Por momentos se había especulado con un traslado en helicóptero de los restos de Maradona. La familia pidió que fuera por tierra y así se hizo, pero cuando multitudes esperaban el paso sobre la red de avenidas, entre ellas la 9 de Julio, para su último adiós, el cortejo que salió rumbo al helipuerto y por otro camino traspuso las rejas exteriores de la Casa Rosada.

Solo una parte de la gigantesca multitud que esperaba estaba cerca, llegó a correr y otra vez banderas y camisetas celestes y blancas se agitaron, y volvieron los cantos de tribuna para despedir al Diego acaso como él mismo lo imaginó. Pero el cortejo tomó por la 25 de Mayo, una de las autopistas urbanas de la ciudad de Buenos Aires, eludiendo el interminable andar que a todas luces iba a ocurrir. De igual modo un ejército de motos y autos fueron, por otro carril, a un costado, delante al lado y atrás de la pequeña caravana, alargando el adiós que no hubieran querido nunca.
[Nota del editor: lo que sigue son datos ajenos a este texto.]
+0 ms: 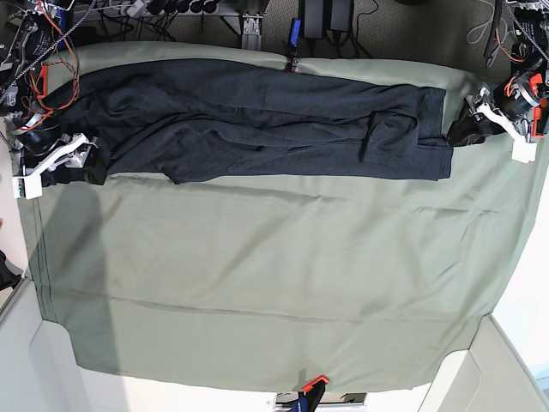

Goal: Fold the T-shirt properly
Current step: 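Release the cuff and move the left gripper to the strip's end, then grasp the strip's end with the left gripper and lift it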

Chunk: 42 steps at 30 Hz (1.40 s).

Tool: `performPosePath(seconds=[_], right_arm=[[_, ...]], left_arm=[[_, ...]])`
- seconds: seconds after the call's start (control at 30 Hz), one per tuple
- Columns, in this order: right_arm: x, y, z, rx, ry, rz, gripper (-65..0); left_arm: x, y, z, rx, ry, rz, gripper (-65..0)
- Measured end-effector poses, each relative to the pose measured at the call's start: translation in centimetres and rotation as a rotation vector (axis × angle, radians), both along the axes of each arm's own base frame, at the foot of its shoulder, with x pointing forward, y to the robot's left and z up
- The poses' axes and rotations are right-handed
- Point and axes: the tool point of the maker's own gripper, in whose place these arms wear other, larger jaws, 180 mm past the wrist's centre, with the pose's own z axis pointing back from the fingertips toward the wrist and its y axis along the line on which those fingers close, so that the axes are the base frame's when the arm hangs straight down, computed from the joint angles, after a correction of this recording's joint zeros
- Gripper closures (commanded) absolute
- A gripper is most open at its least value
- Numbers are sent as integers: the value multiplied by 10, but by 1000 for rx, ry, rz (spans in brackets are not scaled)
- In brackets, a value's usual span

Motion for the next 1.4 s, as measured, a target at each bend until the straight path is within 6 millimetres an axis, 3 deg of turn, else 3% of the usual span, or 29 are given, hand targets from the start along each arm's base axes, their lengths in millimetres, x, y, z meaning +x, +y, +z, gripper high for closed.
performPosePath(seconds=[0.47, 0.63, 0.87, 1.0, 1.07, 1.17, 1.4], right_arm=[[0, 2, 0, 8, -1, 0, -449], [0, 2, 0, 8, -1, 0, -449], [0, 2, 0, 8, -1, 0, -449], [0, 2, 0, 8, -1, 0, -449], [0, 2, 0, 8, -2, 0, -449], [0, 2, 0, 8, -2, 0, -449], [0, 2, 0, 8, -2, 0, -449]], left_arm=[[-5, -52, -6, -240, -14, 20, -391], [-5, -60, -6, -242, -5, -11, -391], [-5, -98, -8, -250, 20, -141, -391], [-3, -107, -10, -233, 7, -163, -386], [-2, -108, -12, -212, 2, -169, -291], [-4, -107, -20, -153, 18, -182, 0], [2, -102, -14, -72, -22, -178, 0]])
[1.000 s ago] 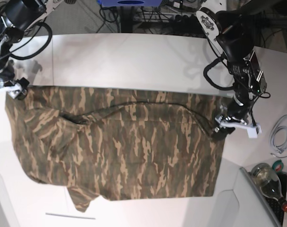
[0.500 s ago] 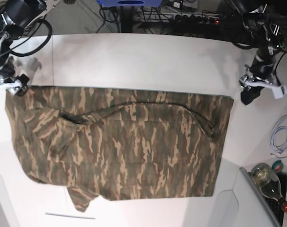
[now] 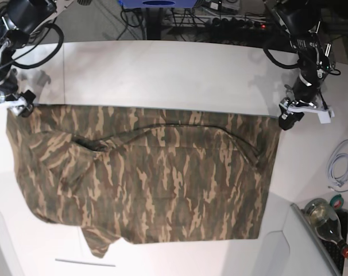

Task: Layout the t-shirt on the table in an organized manner, then fold the t-shirt properly
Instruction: 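Adjust the left gripper's grip on the shirt edge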

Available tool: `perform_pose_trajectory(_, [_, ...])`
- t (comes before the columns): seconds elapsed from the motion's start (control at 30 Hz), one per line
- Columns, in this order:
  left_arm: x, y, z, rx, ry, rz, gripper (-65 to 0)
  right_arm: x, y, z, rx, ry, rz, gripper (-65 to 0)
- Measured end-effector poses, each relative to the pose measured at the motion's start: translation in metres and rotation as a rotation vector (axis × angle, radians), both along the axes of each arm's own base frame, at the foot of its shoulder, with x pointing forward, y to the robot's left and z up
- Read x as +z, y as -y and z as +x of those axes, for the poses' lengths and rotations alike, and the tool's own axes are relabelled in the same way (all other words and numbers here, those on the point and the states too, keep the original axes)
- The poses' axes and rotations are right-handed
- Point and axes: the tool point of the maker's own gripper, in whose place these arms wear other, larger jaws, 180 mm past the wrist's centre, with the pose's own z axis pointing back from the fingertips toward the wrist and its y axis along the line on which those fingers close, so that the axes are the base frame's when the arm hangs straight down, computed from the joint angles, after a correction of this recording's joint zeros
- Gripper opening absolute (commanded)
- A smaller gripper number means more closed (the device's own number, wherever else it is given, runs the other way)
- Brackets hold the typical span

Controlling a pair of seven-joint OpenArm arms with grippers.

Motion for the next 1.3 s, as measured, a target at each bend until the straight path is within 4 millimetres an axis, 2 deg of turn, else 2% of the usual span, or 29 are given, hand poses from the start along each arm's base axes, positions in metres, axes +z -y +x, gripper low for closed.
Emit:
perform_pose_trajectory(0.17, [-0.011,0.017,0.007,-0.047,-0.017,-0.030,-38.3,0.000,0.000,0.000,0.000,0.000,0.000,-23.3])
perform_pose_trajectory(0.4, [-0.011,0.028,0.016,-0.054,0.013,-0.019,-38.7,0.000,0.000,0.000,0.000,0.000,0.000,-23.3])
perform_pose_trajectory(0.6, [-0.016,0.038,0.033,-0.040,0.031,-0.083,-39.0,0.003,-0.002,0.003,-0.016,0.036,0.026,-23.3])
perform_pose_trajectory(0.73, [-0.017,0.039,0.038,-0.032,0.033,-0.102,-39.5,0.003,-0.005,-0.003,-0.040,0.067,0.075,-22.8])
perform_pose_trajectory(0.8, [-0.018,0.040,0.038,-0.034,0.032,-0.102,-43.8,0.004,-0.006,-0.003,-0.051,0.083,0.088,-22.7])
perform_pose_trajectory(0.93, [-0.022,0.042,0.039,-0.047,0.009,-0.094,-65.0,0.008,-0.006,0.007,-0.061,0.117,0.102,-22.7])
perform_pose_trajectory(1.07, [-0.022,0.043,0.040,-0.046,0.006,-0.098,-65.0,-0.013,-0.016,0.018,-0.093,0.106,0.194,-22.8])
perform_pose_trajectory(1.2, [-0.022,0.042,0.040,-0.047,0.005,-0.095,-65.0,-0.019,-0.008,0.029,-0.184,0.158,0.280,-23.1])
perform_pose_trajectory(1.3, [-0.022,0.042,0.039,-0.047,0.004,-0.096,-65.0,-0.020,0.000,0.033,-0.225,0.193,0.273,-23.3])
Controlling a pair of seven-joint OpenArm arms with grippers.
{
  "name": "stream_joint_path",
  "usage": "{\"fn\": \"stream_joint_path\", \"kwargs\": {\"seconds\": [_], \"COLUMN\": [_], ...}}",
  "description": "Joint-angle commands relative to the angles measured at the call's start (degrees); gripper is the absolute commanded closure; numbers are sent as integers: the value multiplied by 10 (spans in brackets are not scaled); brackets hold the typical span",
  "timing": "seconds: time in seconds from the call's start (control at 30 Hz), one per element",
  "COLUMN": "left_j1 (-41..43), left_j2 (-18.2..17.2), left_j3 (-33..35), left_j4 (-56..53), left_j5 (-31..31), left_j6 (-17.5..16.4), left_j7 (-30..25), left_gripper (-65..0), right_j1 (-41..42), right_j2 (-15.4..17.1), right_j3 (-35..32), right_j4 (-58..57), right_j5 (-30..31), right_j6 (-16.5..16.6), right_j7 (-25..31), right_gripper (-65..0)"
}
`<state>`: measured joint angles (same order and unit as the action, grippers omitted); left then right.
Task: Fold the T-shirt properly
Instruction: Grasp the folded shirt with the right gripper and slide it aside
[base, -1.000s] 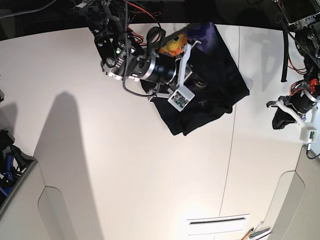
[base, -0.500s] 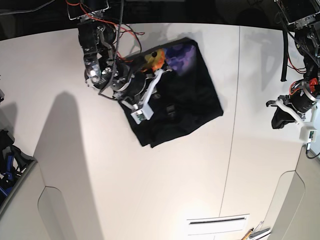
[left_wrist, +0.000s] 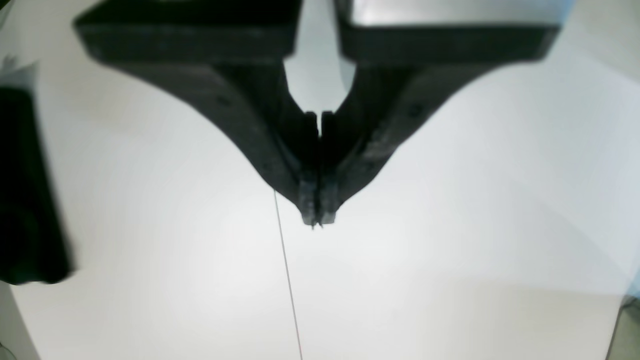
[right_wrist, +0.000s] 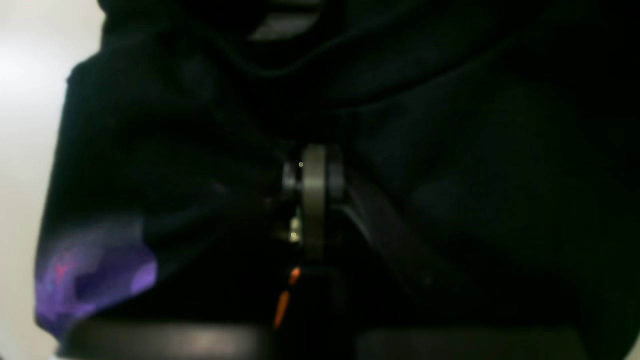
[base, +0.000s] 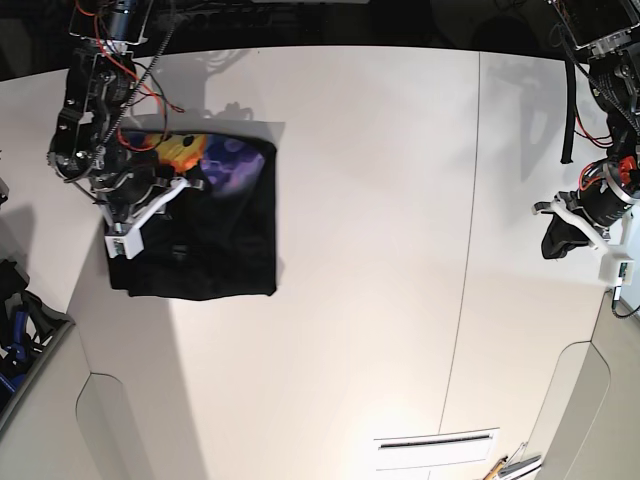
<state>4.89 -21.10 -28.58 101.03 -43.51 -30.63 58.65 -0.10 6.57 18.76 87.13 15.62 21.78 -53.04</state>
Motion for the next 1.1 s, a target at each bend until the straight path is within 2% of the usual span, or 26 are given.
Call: {"fn": "stream_joint_path", "kwargs": {"seconds": [0.0, 0.17, 0.37, 0.63, 0.73, 0.9, 1.07], "left_j1": [-7, -7, -9, -17, -17, 9, 77], "left_j2": [-10, -10, -10, -10, -10, -10, -10], "left_j3": [-4, -4, -4, -4, -4, -4, -4], "left_j4": [10, 10, 10, 38, 76, 146, 204], "left_j5": [-9, -10, -18, -26, -26, -20, -19], "left_j6": [0, 0, 0, 0, 0, 0, 0], "left_j7": [-10, -10, -11, -8, 13, 27, 44], "left_gripper": [0, 0, 0, 0, 0, 0, 0], "right_j1": [2, 2, 5, 30, 24, -28, -115], "right_j2": [15, 45, 50, 50, 50, 47, 47], "right_j3": [12, 36, 36, 36, 36, 36, 36], "right_j4": [3, 3, 22, 184, 229, 265, 323], "right_j5": [-10, 41, 101, 105, 105, 109, 110], "right_j6": [-10, 11, 27, 34, 42, 42, 50], "right_j7": [-26, -36, -35, -29, -32, -38, -51], "right_gripper": [0, 0, 0, 0, 0, 0, 0]}}
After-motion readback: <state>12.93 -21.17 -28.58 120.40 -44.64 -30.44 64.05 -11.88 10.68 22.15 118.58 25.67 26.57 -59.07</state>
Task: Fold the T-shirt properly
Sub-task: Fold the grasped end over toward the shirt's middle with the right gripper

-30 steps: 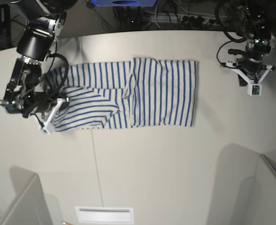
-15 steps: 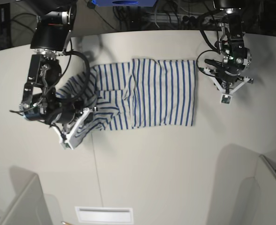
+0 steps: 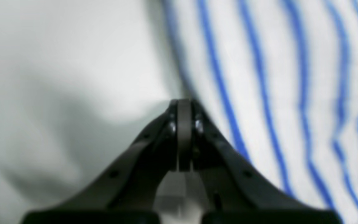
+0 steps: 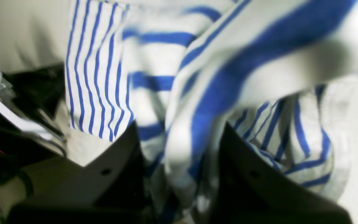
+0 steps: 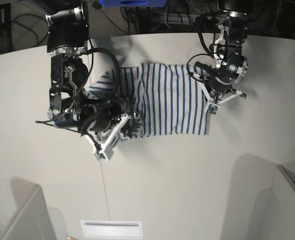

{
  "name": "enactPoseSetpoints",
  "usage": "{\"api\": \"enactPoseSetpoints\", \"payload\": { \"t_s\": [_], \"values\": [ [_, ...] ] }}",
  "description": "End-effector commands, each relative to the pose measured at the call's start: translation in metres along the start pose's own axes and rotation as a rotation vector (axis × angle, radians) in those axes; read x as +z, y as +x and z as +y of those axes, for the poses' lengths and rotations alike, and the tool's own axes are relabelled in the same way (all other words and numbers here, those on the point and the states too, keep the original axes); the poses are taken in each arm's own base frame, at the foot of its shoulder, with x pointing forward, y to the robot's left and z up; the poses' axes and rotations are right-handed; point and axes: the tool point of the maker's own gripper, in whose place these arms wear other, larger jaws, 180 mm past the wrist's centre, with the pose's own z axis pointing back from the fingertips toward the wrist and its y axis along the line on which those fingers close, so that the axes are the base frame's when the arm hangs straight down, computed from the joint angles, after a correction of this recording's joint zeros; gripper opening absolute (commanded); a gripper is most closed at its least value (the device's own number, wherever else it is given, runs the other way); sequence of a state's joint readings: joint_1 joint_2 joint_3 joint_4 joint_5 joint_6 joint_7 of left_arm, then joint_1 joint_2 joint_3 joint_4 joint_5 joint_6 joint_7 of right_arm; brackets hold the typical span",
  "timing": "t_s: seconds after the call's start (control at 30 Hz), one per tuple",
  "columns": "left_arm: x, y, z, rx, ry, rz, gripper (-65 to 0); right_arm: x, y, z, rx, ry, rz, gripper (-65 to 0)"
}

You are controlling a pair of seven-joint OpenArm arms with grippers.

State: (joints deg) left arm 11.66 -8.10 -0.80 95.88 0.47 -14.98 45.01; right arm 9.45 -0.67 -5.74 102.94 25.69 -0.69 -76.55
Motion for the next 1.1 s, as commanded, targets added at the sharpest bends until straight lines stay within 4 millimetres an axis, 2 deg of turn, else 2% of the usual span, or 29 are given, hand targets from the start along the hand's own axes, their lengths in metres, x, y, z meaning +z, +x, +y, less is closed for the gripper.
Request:
{"api": "enactPoseSetpoints", "payload": {
  "t_s": [0.0,0.23,0.43,0.63,0.8,0.9,0.97,1.07],
  "values": [
    [0.000,-0.007,-0.017,-0.006,-0.061,0.030,-65.0,0.006,0.016,0.010,0.014,0.008,-0.060,-65.0],
    [-0.002,0.004,-0.055,-0.054,-0.141,0.009,-65.0,0.001,0.015,0.038,0.174,-0.109,-0.067,-65.0],
    [-0.005,0.022,-0.080,-0.020,-0.187,-0.023,-65.0,-0.001,0.022,0.049,0.233,-0.153,-0.082,-65.0],
    [-0.003,0.024,-0.078,-0.024,-0.183,-0.033,-65.0,-0.014,0.005,0.054,0.288,-0.185,-0.026,-65.0],
    [0.000,0.026,-0.078,-0.024,-0.181,-0.040,-65.0,-0.020,0.000,0.079,0.179,-0.164,-0.047,-65.0],
    [0.006,0.026,-0.075,-0.020,-0.171,-0.051,-65.0,-0.032,0.000,0.081,0.162,-0.178,-0.053,-65.0],
    [0.013,0.026,-0.067,-0.036,-0.153,-0.039,-65.0,-0.043,-0.003,0.076,0.156,-0.199,-0.029,-65.0],
    [0.022,0.024,-0.047,-0.042,-0.107,-0.012,-65.0,-0.049,-0.007,0.081,0.156,-0.206,-0.018,-65.0]
  ]
}}
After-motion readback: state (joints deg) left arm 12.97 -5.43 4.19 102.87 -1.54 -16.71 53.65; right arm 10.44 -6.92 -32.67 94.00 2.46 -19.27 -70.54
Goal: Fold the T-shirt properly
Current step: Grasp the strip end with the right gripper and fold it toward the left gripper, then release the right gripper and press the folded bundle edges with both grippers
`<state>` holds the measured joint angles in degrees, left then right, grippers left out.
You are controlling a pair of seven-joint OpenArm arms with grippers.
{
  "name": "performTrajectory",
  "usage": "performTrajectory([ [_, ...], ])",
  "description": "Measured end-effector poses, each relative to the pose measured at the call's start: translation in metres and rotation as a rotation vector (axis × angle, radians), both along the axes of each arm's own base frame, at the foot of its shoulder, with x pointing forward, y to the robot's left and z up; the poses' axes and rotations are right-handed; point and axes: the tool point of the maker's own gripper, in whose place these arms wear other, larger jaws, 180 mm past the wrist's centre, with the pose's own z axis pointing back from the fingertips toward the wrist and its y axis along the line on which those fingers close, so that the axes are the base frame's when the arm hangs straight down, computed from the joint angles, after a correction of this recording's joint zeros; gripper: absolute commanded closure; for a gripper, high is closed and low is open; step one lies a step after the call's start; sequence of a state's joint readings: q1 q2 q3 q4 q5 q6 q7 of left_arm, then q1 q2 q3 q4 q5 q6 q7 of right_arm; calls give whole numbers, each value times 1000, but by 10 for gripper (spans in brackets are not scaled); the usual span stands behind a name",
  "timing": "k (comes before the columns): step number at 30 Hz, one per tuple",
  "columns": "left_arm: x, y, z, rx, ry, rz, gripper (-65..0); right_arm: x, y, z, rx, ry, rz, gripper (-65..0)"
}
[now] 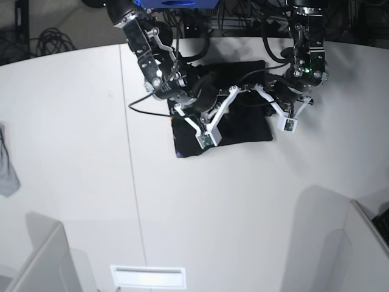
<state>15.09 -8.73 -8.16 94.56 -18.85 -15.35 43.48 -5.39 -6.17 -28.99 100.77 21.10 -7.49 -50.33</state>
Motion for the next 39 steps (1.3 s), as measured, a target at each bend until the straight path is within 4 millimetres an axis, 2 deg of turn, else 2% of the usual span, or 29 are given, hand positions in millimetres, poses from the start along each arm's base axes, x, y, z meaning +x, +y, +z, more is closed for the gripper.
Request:
performTrajectory([
  [3,-1,0,0,0,2,0,0,7,3,-10,-6,28,11,0],
  [11,-3,3,1,-2,-2,10,0,6,3,-44,-24,95,-7,0],
  [14,-14,7,5,27,19,6,0,4,3,-48,-29,108,-6,0],
  [16,-25,25,11,53,36,52,0,4,3,-48,-29,105,-5,0],
  [19,-30,66,34,139,-6,131,0,3,3,-48,-28,107,-5,-170],
  [21,-27,82,52,163,-62,168,0,2,4,-48,-24,111,-3,-254],
  [23,-35,97,56,191,-58,174,0,1,5,-48,-23,111,3,-305],
  [25,-46,116,57,223,-40,215,0,1,6,-48,-36,96,12,-315],
  [29,-58,148,64,273,-30,292,0,-17,29,-44,-41,79,111,-318],
  [36,-68,183,79,312,-56,394,0,-18,52,-29,-81,11,194,-318],
  [39,-69,187,81,319,-60,405,0,-31,60,-30,-116,21,231,-320],
])
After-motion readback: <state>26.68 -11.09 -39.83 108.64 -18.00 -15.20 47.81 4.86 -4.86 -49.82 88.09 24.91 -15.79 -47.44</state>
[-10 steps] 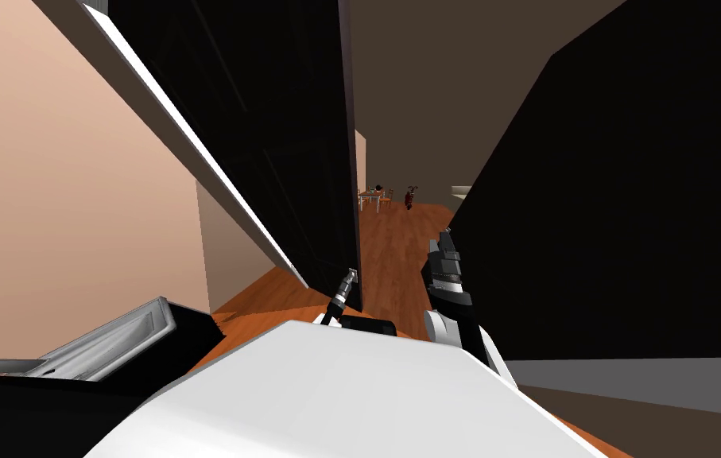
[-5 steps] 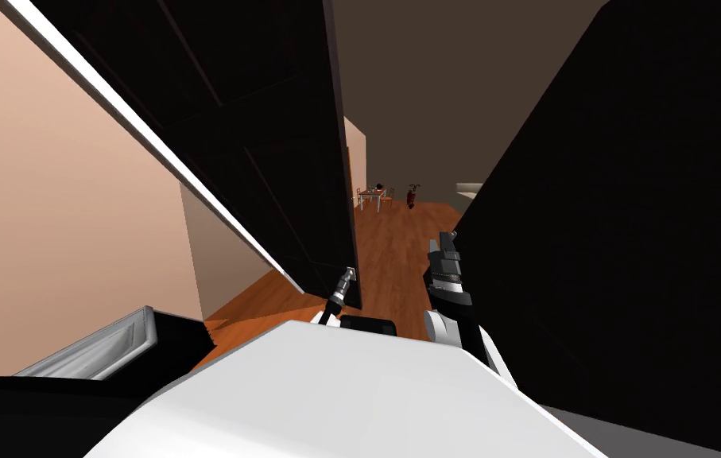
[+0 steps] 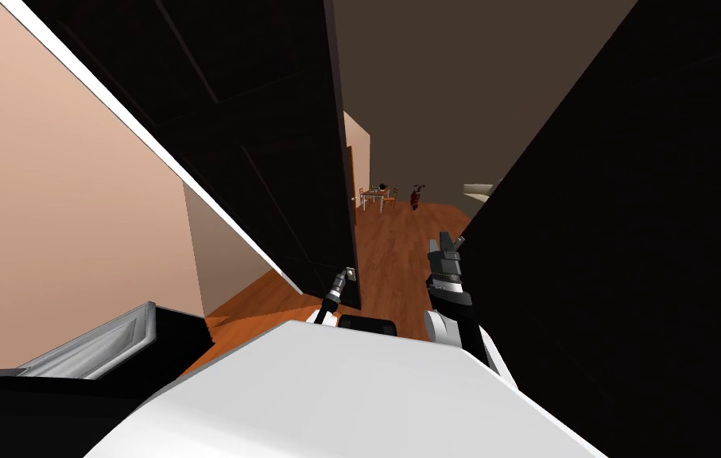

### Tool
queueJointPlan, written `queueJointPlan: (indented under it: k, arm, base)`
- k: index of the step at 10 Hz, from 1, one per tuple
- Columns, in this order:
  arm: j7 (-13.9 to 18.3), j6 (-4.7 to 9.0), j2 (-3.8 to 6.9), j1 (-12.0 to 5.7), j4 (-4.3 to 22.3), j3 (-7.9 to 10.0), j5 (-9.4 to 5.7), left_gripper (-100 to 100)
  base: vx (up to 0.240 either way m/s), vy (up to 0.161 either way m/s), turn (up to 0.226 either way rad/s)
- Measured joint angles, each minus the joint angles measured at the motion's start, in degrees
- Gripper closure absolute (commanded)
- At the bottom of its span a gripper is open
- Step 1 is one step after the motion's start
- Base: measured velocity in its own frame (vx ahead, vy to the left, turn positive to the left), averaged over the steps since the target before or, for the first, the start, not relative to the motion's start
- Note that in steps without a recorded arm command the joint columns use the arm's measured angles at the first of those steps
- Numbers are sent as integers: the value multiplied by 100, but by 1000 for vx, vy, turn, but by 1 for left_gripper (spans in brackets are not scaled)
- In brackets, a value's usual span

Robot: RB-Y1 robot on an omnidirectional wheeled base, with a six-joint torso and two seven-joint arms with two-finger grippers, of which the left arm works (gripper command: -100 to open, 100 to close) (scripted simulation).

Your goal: Push the door open

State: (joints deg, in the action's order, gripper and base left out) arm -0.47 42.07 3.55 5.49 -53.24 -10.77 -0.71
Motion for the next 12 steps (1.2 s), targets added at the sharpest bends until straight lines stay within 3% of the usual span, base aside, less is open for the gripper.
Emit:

Hasta que un dispositivo les impidió el paso más allá: era ya casi el lugar de descanso final de Diego, que ya era leyenda en vida, y ya no hay palabras que relaten lo que será ahora. Lo más aproximado no se refiere a él sino a todo el resto, en una memorable frase del Negro Roberto Fontanarrosa: “No me importa lo que hizo Diego con su vida… Me importa lo que hizo con la mia”.